The 40 organizations signed a letter sent Monday to Prime Minister Justin Trudeau as well as Marco Mendicino, Minister of Public Safety, and Sean Fraser, Minister of Immigration, Refugees and Citizenship.

They ask elected officials to follow the recommendation of the coroner’s inquest jury into the death of Abdurahman Hassan in order to prevent people detained for immigration reasons from being mistreated in provincial prisons and deaths reoccur.

Abdurahman Hassan, a 39-year-old man with serious mental health issues, died after being imprisoned for three years in an Ontario prison in 2015. The coroner’s inquest revealed shocking details about the conditions of detention, including isolation.

“The death of Abdurahman Ibrahim Hassan has highlighted how racist and discriminatory immigration policies, insufficient support for people with mental illnesses and a lack of government transparency threaten the rights of refugees and migrants and sometimes their life. This murderous system must end,” said Ketty Nivyabandi, Secretary General of Amnesty International Canada English Speaking Section, in a statement.

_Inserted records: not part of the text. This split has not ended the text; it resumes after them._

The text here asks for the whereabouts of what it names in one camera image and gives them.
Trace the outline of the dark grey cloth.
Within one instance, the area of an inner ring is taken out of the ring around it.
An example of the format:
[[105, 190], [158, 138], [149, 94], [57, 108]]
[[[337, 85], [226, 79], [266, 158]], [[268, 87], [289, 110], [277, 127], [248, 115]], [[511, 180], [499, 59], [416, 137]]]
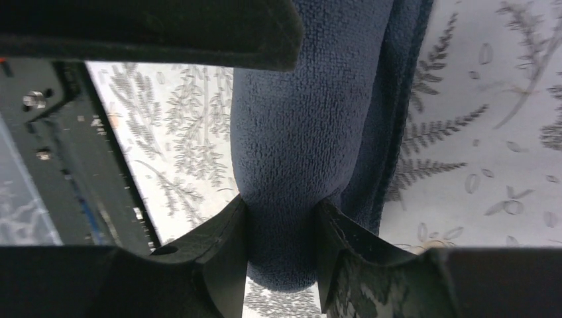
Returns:
[[431, 1], [296, 1], [293, 72], [236, 69], [235, 181], [249, 208], [249, 278], [310, 287], [315, 205], [330, 200], [372, 233], [395, 170]]

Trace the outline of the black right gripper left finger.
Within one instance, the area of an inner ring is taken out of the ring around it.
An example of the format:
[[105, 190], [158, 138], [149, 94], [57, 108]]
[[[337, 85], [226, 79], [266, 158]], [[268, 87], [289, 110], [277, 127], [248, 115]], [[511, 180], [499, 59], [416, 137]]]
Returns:
[[240, 197], [140, 256], [117, 246], [1, 249], [2, 317], [240, 317], [247, 253]]

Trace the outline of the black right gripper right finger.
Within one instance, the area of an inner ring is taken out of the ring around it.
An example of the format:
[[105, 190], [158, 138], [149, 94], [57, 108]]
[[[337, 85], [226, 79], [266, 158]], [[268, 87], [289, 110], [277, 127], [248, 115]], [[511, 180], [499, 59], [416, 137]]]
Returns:
[[412, 254], [329, 201], [315, 207], [328, 317], [560, 317], [560, 248], [433, 248]]

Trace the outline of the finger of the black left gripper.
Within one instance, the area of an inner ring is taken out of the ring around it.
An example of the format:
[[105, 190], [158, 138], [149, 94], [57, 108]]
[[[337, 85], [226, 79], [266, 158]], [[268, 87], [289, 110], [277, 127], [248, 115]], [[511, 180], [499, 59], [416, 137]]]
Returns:
[[287, 72], [303, 33], [291, 1], [1, 2], [3, 57]]

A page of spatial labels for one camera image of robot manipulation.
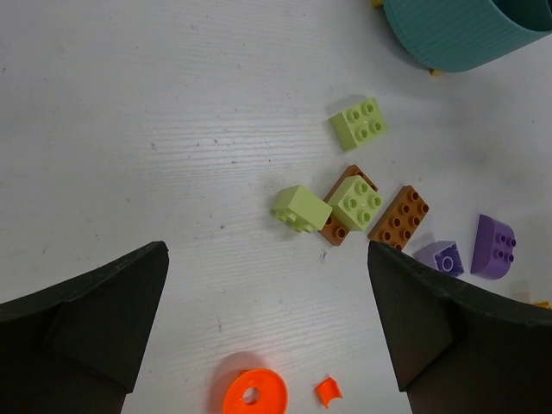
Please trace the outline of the yellow long lego brick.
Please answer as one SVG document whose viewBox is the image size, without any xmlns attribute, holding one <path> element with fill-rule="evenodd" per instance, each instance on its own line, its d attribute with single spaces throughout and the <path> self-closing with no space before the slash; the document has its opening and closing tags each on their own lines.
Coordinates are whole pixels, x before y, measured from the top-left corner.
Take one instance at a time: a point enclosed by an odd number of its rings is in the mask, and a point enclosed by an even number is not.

Amnesty International calls immigration detention a “deadly and discriminatory system” and says 17 asylum seekers and migrants have lost their lives since 2000.

The organizations said in their open letter that the Canada Border Services Agency (CBSA) has detained tens of thousands of migrants on what they say are “purely administrative” grounds.

These people are not charged with any crime, the signatories argue, and they end up in jail sometimes with the most restrictive prison conditions in this country like maximum security prisons and solitary confinement.

“Black and other racialized people appear to be detained for longer periods of time and are often held in provincial jails rather than immigration holding centers,” reads a statement from Amnesty International.

It is also argued that people with mental disorders “face disproportionate coercive treatment,” including solitary confinement.

In 2022, British Columbia, Nova Scotia, Alberta and Manitoba decided to end their immigration detention agreements with the CBSA.

When these decisions come into force, no one will be able to be incarcerated in the prisons of these four provinces on the sole basis of immigration.

Human rights organizations want the federal government to take their example and also end immigration detention across the country.